To begin, it’s not necessary for both of you to be equally on board. If one of you wants to do this and the other is at least willing, that’s usually a good enough place to start.
It can be strange when couples counselling begins to work. You realize you didn’t fully expect it would. It’s strange too that, even though you know your partner better than your therapist ever will, having that third person in the room can help you see and be seen by your partner in ways that feel fresh and pregnant with new possibilities.

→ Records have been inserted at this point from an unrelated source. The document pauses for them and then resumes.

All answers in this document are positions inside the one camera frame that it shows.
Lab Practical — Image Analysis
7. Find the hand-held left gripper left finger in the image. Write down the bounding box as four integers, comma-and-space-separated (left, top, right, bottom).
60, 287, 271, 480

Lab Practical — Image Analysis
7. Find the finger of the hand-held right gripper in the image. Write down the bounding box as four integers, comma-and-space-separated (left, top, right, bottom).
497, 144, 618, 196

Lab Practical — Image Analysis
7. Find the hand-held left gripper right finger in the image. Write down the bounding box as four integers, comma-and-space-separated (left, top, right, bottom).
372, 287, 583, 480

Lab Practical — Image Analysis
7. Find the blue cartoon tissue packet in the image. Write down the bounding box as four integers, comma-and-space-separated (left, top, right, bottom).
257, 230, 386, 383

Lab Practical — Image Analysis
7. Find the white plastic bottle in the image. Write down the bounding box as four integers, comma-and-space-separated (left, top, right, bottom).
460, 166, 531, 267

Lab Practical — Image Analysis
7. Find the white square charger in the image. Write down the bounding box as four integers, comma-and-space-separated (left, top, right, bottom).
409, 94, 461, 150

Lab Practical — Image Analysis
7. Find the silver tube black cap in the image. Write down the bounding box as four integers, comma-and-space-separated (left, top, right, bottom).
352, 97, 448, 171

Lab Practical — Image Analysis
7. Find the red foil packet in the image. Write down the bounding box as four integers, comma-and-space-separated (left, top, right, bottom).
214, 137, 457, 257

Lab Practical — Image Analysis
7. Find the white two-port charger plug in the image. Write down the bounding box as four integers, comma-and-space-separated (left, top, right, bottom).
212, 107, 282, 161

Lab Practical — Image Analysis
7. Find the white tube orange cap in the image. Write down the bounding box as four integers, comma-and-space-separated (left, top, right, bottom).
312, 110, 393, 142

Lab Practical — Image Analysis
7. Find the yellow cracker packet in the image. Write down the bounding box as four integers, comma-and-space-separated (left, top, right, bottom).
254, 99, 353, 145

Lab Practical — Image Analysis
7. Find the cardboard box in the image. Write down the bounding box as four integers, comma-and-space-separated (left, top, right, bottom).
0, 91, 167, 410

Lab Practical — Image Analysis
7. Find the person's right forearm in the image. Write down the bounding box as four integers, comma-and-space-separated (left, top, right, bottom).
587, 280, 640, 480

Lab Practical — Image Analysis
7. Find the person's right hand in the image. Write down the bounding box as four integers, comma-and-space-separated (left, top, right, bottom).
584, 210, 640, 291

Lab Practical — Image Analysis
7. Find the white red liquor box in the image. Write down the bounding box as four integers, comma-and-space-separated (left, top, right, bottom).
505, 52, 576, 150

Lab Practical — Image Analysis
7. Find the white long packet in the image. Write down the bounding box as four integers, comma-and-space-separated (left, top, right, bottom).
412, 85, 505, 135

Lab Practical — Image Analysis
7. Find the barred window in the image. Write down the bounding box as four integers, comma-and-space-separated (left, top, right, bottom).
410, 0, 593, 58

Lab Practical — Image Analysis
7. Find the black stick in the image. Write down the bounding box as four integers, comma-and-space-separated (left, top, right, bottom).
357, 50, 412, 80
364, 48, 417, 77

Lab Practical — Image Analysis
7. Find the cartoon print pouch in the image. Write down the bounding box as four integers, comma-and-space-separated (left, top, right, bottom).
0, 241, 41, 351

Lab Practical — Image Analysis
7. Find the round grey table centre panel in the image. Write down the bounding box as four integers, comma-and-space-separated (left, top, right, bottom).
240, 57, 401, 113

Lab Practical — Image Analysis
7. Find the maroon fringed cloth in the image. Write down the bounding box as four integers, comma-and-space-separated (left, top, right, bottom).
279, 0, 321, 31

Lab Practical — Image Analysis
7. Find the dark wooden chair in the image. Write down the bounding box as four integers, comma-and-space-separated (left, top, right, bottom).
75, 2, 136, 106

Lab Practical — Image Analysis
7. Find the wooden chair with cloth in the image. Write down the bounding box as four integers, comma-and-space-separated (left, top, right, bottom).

It’s not magic. Love can’t be reduced to or fully captured by science, but there is a science to how love and attachment work: to how ruptures deepen and distances widen, to how injuries can be repaired and closeness restored. My role is to create the right conditions for you to stop talking past one another and have the sorts of constructive conversations that will close the distance between you, one shift at a time, one step at a time. When you get to the place where you see, feel and believe that your partner not only wants and needs you, but also wants to meet your needs, the problems that were keeping you apart are either resolved and left in the past or they become issues you’re able to tackle together, as a team.
You don’t need to read any books to get started or to know much about the process. In the first phase of couples counselling, most of the work happens in the therapy office, and we leave it there between meetings. Over time, the gains made in our sessions - in reducing conflict and misunderstanding, in fostering goodwill, communication, empathy and, ultimately, closeness and intimacy, - these gains begin to translate into changes that show up between sessions, sometimes because you’re creating the change intentionally and sometimes because it’s just happening naturally. It takes time to trust that these changes are real and lasting. In my experience, couples counselling doesn’t have to keep going until you get all the way to where you want to get together. You get far enough in feeling seen, heard, understood and cared for, in partnering successfully and having fun together, and you can take it from there.
— Leonard Cohen
If your relationship means something more to you than a set of tacit or explicit mutual agreements, then it’s what psychologists call ‘a primary attachment’ and what regular human beings call love. The bond you share is something natural: the stuff of biology and emotion, affection and affiliation. Emotion Focused Therapy (EFT) works with what’s most natural and undeniable: your actual feelings and needs. The process has nothing to do with blaming one partner or the other for what’s going wrong. I’ll help you arrive at a shared understanding of the negative cycles that seem to recur and get you tangled-up and trapped. From this common ground, it’s possible to take a step back, to identify and to validate both partners’ underlying feelings and unmet needs. With understanding and empathy, the old, negative cycles get dismantled and fresh, healthy ways of connecting and partnering are co-created, in line with your values and where you are now in your lives. EFT for couples was one of the first research and evidence-based approaches to marital distress and has continued to evolve and develop as a gold standard approach.